Page 34 of Mistaken Identity


  Hilliard crossed to the evidence table and picked up the plastic bag containing the bloody sweatshirt. “Dr. Pettis, have you had a chance to examine the blood on the sweatshirt that constitutes Commonwealth Exhibit 13, which we admitted earlier into evidence?”

  “Yes, sir, I have.”

  Hilliard rested on a single crutch, extracted the sweatshirt from the bag, and walked to the stand with the sweatshirt, which flopped at his side like a blood-soaked battle standard. “These spots on the sweatshirt are what you are referring to as blood spatter, is that correct?”

  “Yes. That is a very typical pattern of blood spatter. In addition, I performed a number of tests on that blood, the conventional blood work for typing and so forth, as well as DNA testing. PCR testing. I could elaborate, if you wish, on the PCR process.”
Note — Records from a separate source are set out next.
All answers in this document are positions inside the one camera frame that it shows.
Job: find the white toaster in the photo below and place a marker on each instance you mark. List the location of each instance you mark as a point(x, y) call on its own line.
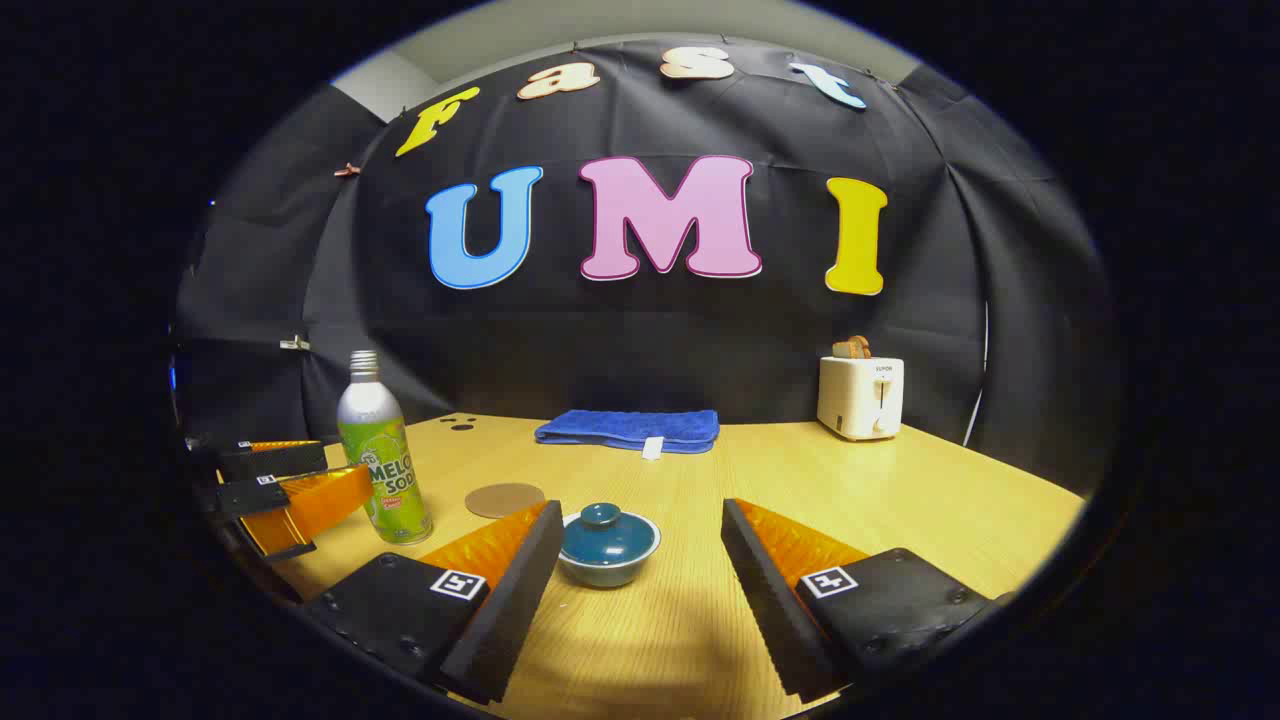
point(855, 400)

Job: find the silver green water bottle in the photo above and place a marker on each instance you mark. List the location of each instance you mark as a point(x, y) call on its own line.
point(385, 470)

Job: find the brown round coaster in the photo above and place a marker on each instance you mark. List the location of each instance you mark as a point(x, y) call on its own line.
point(500, 498)

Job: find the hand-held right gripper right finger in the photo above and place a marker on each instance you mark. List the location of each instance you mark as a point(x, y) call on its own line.
point(770, 610)

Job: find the brown bread slice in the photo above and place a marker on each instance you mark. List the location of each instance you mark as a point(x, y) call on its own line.
point(852, 348)

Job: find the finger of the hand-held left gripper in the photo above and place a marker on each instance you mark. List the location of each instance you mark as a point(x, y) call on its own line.
point(275, 462)
point(255, 496)

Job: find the teal teacup lid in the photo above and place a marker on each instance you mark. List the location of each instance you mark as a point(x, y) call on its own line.
point(605, 540)

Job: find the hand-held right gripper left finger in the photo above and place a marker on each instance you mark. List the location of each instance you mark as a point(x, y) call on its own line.
point(510, 600)

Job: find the blue folded towel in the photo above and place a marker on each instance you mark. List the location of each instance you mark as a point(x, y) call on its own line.
point(620, 428)

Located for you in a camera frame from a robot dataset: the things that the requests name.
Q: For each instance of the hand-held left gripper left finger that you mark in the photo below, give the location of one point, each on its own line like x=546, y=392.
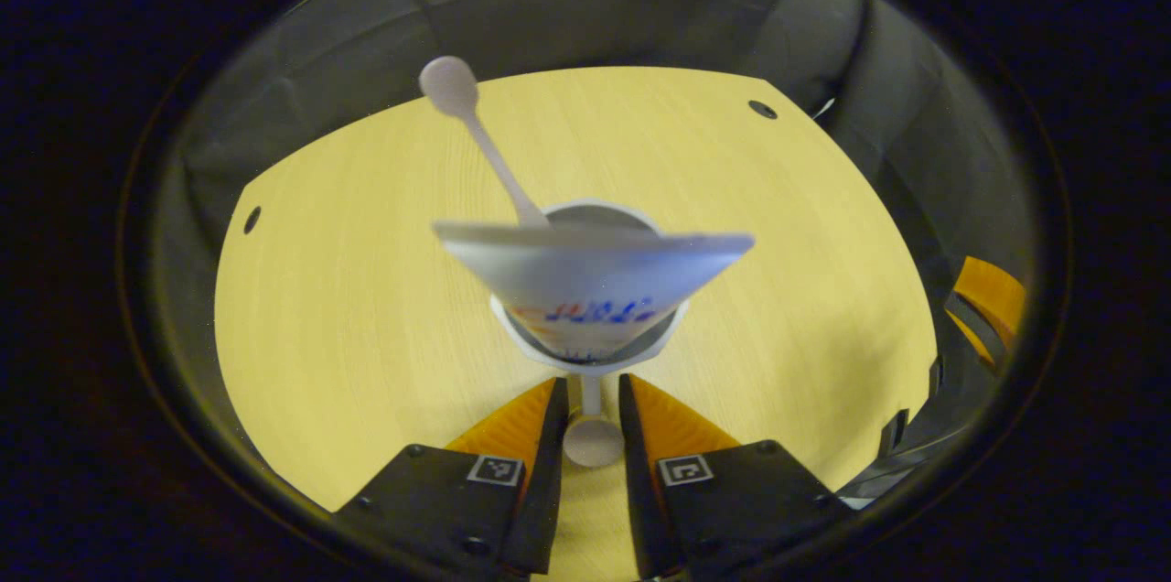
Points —
x=547, y=472

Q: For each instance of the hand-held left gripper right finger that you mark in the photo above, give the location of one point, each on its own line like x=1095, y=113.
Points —
x=640, y=472

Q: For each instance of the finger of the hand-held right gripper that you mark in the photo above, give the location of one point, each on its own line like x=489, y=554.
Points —
x=997, y=294
x=974, y=335

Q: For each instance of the white toothpaste tube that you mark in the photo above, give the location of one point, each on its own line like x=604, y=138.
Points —
x=585, y=275

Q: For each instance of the white toothbrush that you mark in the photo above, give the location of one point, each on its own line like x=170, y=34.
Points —
x=450, y=88
  Hilliard shook his gleaming head. “That won’t be necessary,” he answered, glancing at the jurors. “PCR testing is accepted in the scientific community as reliable and valid, is it not, Dr. Pettis?”

  “Oh, yes, of course. PCR testing is used for plant and animal research around the country. In the human biology context, PCR testing may be used to determine paternity and twinness.”

  Bennie flushed instantly, thinking of the DNA test she and Connolly had taken. She had completely forgotten about the test because of all that had happened in the interim. When would those results be in? She caught one of the jurors, the videographer with the goatee, looking over at her.

  “Dr. Pettis, did you test the blood on the sweatshirt and compare it for identification purposes with a sample of Detective Della Porta’s blood supplied you by the Commonwealth?”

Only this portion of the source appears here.